Battlefield guide Reg Jans takes us to Foy (near Bastogne) and tells us about the January 13th, 1945 attack. Reg shows us the locations where the events happened that were made famous by the Band of Brothers episode “The Breaking Point”.
Foy was a small village occupied by the Germans in the early stages of the Battle of the Bulge. It’s just 4 kilometers to the north of Bastogne on the road to Houffalize.
The American 101st Airborne Division held the Bois Jacques or Jacques Woods, up a slight rise outside Foy. Stephen Ambrose’s Band of Brothers describes how its Easy Company of the 2nd Battalion, 506th Parachute Infantry Regiment led the assault to capture the town in January 1945. The 506th, including E Company, commanded by Lieutenant Norman Dike, attacked Foy. They lost several men in the initial charge.
In one account of the attack, Dike ordered the company to take cover after coming under fire. With the unit unable to proceed, his subordinates informed him they were going to get killed because they were sitting ducks.

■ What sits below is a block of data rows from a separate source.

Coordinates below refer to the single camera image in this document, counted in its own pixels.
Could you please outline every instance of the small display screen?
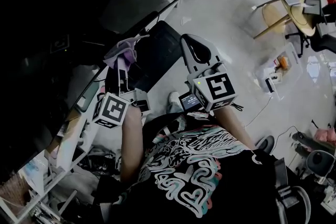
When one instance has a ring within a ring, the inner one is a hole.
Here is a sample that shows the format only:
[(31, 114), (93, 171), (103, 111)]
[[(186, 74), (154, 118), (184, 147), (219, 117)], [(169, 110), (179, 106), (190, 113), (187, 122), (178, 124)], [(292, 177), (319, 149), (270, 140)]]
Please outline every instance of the small display screen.
[(190, 92), (180, 96), (180, 101), (185, 111), (190, 110), (194, 106), (197, 106), (197, 108), (195, 108), (195, 110), (197, 110), (201, 106), (197, 97)]

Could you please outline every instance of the graphic print on shirt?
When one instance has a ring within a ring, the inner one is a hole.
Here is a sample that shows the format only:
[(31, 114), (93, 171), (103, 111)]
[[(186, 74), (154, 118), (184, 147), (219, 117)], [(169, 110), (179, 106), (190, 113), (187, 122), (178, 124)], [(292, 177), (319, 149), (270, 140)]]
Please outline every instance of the graphic print on shirt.
[(154, 173), (155, 183), (166, 191), (168, 200), (177, 201), (201, 218), (211, 209), (211, 195), (222, 178), (218, 159), (248, 148), (216, 125), (203, 125), (202, 129), (169, 139), (150, 154), (158, 157), (149, 157), (146, 168)]

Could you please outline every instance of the white cube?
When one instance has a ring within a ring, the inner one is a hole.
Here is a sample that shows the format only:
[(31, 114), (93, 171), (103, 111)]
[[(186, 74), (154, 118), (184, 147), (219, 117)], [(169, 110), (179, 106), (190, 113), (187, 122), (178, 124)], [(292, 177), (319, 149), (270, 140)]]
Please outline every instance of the white cube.
[(92, 121), (107, 128), (122, 125), (130, 103), (112, 93), (107, 92), (95, 107)]
[(192, 91), (206, 111), (230, 105), (238, 94), (235, 92), (227, 73), (195, 78)]

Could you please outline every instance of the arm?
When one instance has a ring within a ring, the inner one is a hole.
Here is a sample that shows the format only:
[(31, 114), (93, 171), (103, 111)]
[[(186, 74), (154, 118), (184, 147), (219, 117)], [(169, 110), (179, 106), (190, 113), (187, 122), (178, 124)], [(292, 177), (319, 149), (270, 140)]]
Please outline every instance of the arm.
[(214, 114), (220, 126), (227, 130), (235, 139), (241, 141), (250, 150), (257, 149), (230, 107), (225, 106), (224, 108), (214, 110)]
[(120, 180), (132, 183), (143, 157), (142, 122), (139, 108), (129, 106), (122, 124)]

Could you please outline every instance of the black t-shirt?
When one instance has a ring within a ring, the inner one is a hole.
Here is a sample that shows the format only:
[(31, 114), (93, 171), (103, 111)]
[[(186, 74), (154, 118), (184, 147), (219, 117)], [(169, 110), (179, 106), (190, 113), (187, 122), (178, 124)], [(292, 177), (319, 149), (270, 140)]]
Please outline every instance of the black t-shirt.
[(114, 215), (151, 222), (279, 222), (269, 171), (209, 119), (189, 113), (160, 131)]

At the same time, Captain Richard Winters, former commander of Easy Company and now the Battalion Executive Officer, tried radioing him to tell him the same thing. Having no idea how to control the situation, Dike froze. As Carwood Lipton, at that time the company’s first sergeant, later put it: “He fell apart.”
In another account, Dike stopped because he had been wounded in the right shoulder, not because he had panicked.
Dike was immediately relieved by First Lieutenant Ronald Speirs under orders from Captain Winters. However, they were still able to take the town despite the losses. Taking Foy was just another brick in the wall of battles and reasons to the Allied Victory in the Battle of Bastogne.
The company captured several German prisoners. A remaining, hidden German sniper killed some of the men after the assault but was quickly discovered and neutralized.